Imagine un trader essayant d'exécuter un ordre pendant un mouvement rapide du marché. Le problème n'est pas la stratégie ni la décision, mais la friction technique : latence, liquidité fragmentée et systèmes qui n'ont pas été conçus pour fonctionner en temps réel à l'échelle mondiale.
C'est là que des projets comme FOGO commencent à prendre sens.

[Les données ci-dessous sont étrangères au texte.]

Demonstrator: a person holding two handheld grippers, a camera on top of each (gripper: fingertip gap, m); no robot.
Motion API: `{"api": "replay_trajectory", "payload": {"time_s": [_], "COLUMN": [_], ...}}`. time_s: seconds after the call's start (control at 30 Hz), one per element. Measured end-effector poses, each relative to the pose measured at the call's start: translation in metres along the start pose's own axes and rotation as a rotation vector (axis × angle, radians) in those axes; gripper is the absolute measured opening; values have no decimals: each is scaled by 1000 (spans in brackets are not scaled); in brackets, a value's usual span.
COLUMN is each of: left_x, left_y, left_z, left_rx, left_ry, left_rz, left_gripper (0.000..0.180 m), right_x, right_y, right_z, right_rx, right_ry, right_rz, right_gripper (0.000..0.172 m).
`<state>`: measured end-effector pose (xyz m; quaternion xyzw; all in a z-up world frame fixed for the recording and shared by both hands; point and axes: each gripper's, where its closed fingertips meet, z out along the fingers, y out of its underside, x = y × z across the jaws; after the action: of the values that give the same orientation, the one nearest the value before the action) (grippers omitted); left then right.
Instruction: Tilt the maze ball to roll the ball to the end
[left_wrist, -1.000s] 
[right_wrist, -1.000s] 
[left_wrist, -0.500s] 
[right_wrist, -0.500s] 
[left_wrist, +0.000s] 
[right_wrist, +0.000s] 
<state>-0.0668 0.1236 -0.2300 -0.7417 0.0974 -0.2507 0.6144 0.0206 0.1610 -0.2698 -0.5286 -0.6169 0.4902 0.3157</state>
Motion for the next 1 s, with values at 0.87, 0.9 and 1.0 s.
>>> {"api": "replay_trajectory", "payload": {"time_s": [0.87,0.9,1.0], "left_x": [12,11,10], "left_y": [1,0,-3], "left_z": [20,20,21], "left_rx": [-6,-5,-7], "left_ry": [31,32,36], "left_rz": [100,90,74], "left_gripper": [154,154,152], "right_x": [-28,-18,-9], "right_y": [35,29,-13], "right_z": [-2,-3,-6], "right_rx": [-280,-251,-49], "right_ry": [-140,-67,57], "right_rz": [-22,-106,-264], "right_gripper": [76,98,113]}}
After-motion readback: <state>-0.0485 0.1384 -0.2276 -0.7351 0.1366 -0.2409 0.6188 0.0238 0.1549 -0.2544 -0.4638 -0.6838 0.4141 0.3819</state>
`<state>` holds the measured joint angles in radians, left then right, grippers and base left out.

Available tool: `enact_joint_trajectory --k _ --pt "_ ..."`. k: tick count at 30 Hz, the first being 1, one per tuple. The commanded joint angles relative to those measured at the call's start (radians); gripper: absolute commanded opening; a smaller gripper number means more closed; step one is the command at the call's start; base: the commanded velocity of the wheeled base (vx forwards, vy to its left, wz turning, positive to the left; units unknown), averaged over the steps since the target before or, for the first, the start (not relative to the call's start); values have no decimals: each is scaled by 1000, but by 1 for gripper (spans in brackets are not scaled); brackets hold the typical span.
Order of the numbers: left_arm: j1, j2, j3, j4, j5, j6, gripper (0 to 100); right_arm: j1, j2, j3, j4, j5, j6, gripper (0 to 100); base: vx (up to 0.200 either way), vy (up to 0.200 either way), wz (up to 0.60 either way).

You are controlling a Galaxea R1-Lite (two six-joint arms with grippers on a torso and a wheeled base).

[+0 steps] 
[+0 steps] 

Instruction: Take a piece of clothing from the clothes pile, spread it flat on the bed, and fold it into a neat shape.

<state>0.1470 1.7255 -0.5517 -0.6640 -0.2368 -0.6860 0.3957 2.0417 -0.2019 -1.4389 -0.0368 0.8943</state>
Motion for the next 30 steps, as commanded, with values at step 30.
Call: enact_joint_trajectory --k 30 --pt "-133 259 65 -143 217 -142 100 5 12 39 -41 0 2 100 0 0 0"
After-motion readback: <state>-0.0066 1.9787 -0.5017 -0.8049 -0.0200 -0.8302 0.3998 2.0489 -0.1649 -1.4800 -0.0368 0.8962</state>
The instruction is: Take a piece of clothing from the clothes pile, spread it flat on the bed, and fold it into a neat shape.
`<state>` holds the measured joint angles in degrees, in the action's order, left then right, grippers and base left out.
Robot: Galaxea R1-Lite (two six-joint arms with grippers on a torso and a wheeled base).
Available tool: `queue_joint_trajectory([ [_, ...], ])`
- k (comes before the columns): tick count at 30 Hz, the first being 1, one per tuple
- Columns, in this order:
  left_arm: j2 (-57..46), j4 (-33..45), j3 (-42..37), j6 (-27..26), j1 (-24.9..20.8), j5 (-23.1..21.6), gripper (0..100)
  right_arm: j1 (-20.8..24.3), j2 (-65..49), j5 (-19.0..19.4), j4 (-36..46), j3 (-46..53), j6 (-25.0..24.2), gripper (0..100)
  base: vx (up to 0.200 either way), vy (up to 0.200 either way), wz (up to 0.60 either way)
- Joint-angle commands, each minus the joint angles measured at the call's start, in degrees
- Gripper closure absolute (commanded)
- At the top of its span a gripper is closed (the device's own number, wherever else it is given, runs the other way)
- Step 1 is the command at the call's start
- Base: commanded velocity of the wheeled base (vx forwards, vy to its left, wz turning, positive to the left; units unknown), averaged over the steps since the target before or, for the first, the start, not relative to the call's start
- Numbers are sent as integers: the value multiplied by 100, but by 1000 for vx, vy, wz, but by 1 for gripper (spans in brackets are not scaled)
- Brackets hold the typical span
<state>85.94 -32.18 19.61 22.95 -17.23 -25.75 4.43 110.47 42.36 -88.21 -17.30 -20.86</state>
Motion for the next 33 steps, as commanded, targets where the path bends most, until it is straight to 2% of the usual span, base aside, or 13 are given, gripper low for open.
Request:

Il ne s'agit pas d'un autre protocole financier, mais d'une base technologique axée sur la manière dont l'exécution des transactions et le flux de liquidités fonctionnent comme un moteur coordonné, et non comme des pièces isolées.
Au lieu de construire sur des couches lentes ou dépendantes d'intermédiaires, l'idée est de créer une infrastructure où la performance, la synchronisation et la fiabilité font partie du design dès le départ.
Lorsque l'infrastructure fonctionne correctement, l'utilisateur ne la remarque presque pas.
Mais quand elle échoue, tout le marché le ressent.
FOGO vise ce point invisible où la technologie cesse d'être un obstacle et devient un facilitateur du trading moderne.